PPIP can be initiated by the Corporate Debtor only, falling under MSME and eligible under section 54A. (has approval from not less than 66% of the FCs of the CD after providing the FCs with the declaration of filing Application within 90 days). PPIRP can be initiated when an account becomes SMA-0. One cannot initiate prepack till it is classified as SMA-2. RP has a critical responsibility of oversight of the process to ensure that no stakeholder is short-changed, and all dealings are fair and transparent during the PPIRP. His presence instils confidence of the stakeholders who trust him for his professionalism, independence, and integrity. He guides the CD in all tasks prior to initiation and assists the stakeholders in the formulation and approval of a resolution plan. While at the stage of PPIRP, the control over the Corporate Debtor (“CD”) shall be exercised by the Partners or the BoD and they shall take all the decisions and that it is the duty of such BoD or the Partners that while they are controlling the CD, at PPIRP stage, they shall try to protect the property of CD. RP would constitute CoC comprising of unrelated FCs (unrelated OCs where the CD does not have any unrelated FC) within seven days of the prepack commencement date. The CD shall continue to be liable for all compliances under Pre-pack.
For the purpose of PPIRP, Swiss Challenge Model is used. It may entail two rounds of bidding for a distressed company or its assets. It allows a seller to mix-and-match the features of both an open auction and a closed tender to discover the best price for an asset. The total of 120 days are provided with no extension as per section 54D during the PPIRP. The Hybrid of both Informal (out-of-court) resolutions and Formal (Judicial) Insolvency proceedings are done as a part of PPIRP. As the outcome of PPIRP either Approval of Resolution plan takes place or Closure of the process happens.
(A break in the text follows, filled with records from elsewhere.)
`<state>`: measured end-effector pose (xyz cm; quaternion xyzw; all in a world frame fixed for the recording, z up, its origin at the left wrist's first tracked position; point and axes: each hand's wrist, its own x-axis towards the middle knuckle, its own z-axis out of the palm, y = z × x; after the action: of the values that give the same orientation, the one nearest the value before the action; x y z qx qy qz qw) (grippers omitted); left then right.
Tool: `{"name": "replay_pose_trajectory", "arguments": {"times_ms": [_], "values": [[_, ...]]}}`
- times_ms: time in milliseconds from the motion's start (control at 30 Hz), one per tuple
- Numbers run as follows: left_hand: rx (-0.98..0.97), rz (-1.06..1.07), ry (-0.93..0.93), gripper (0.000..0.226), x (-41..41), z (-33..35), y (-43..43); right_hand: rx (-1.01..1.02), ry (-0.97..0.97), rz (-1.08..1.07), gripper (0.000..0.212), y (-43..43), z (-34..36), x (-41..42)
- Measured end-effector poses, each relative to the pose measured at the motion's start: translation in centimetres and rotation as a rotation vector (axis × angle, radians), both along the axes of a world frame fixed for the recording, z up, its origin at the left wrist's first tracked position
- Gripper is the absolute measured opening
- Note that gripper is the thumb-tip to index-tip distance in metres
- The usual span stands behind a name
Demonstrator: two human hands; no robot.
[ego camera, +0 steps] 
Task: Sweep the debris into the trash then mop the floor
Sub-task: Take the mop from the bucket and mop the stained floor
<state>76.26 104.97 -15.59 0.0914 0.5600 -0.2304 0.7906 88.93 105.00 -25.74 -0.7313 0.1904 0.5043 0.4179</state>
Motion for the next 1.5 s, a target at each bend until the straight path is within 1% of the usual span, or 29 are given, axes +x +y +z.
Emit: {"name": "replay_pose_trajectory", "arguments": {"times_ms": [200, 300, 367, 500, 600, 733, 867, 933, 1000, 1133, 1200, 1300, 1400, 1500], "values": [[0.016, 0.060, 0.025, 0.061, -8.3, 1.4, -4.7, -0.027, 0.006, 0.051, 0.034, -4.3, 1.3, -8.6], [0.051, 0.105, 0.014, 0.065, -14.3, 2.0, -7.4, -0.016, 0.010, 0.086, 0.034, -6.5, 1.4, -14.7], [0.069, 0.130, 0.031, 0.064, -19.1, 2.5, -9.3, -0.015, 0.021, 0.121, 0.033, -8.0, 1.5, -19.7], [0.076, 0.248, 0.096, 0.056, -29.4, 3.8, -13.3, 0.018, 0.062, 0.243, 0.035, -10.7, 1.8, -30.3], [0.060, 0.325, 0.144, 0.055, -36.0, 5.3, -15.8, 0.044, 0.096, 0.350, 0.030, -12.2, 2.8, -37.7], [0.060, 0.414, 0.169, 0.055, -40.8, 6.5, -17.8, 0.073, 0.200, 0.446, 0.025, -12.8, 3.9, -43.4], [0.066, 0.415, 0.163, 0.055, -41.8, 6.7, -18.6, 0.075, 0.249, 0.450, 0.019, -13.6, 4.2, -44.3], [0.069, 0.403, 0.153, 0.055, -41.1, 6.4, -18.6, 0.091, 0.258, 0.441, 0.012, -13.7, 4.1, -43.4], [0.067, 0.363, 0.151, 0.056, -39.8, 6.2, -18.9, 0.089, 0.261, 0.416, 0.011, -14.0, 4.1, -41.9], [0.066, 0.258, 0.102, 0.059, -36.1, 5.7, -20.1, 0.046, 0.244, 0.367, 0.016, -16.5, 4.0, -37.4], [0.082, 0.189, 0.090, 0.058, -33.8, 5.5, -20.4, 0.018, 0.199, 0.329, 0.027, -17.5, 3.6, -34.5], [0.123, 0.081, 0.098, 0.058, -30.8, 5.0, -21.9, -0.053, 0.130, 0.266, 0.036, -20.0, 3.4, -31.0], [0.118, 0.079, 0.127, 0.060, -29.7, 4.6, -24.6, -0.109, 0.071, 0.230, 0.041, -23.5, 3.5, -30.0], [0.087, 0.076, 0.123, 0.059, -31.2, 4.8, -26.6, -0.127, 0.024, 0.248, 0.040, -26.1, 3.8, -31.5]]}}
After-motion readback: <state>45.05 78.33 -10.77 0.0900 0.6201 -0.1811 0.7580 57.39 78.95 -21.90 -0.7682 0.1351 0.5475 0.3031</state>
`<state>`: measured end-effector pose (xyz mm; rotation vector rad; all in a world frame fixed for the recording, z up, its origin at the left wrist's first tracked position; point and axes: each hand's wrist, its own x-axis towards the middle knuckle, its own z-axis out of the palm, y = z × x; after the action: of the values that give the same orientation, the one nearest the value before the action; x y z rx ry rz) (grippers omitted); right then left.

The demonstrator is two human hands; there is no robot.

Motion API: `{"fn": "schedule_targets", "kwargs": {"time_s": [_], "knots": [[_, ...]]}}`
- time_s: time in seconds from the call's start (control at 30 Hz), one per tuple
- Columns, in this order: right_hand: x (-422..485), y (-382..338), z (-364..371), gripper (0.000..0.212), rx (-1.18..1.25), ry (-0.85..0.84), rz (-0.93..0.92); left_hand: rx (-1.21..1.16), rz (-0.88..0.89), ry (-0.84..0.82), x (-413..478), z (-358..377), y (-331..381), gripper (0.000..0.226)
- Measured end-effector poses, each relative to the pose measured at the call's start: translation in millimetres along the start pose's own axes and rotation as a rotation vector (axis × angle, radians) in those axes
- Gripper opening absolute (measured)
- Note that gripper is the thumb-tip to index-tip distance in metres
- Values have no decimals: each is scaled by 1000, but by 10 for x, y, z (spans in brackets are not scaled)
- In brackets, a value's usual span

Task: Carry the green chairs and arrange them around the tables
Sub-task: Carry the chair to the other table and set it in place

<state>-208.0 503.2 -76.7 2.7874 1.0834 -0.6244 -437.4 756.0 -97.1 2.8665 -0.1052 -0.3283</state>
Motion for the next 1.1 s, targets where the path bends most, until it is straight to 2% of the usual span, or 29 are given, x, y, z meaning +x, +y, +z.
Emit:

PPIRP can be terminated by the NCLT at any time before the approval of the resolution plan by the CoC, provided the CoC may have the liberty to close the process with 66% of those who are present. To convert the process into CIRP, the CoC, after the commencement of PPIRP but before a Plan is approved under Sub-section (4) or (12), may pass a Resolution, by a minimum 66% vote, deciding to initiate CIRP, if the CD is so eligible under Chapter II of the IBC.
For the purpose of liquidation, the CoC may decide with 75% of voting power to liquidate the CD at any time during the pre-pack process, where the conduct of the CD is not above Board, the CD does not have a viable business, or for any other reason. Termination of PPIRP may also lead to liquidation.